> _Assignment_: I need the number of lines in the data that include "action"; reply with that number alone.

> _Provided material_:
....
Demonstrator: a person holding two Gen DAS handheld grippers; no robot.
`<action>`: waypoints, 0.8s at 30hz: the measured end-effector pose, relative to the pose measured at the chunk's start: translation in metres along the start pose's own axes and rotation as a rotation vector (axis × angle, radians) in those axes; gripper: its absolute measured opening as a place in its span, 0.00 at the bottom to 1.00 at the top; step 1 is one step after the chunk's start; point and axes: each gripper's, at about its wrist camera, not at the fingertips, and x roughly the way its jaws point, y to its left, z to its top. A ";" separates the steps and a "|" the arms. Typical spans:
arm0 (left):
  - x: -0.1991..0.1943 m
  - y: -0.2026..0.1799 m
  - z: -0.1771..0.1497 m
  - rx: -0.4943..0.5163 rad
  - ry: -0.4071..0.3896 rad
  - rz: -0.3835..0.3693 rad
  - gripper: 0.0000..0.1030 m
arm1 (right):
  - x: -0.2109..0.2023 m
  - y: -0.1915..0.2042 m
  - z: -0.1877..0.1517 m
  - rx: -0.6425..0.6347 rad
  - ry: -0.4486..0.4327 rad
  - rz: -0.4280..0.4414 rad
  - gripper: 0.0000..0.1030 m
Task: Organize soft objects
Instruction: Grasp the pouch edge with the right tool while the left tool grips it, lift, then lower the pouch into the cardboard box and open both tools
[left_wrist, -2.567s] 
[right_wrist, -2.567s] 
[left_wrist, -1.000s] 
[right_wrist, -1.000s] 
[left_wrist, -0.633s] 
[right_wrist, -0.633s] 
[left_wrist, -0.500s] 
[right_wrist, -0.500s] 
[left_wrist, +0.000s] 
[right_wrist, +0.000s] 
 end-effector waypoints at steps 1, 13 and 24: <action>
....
> _Exercise output_: 2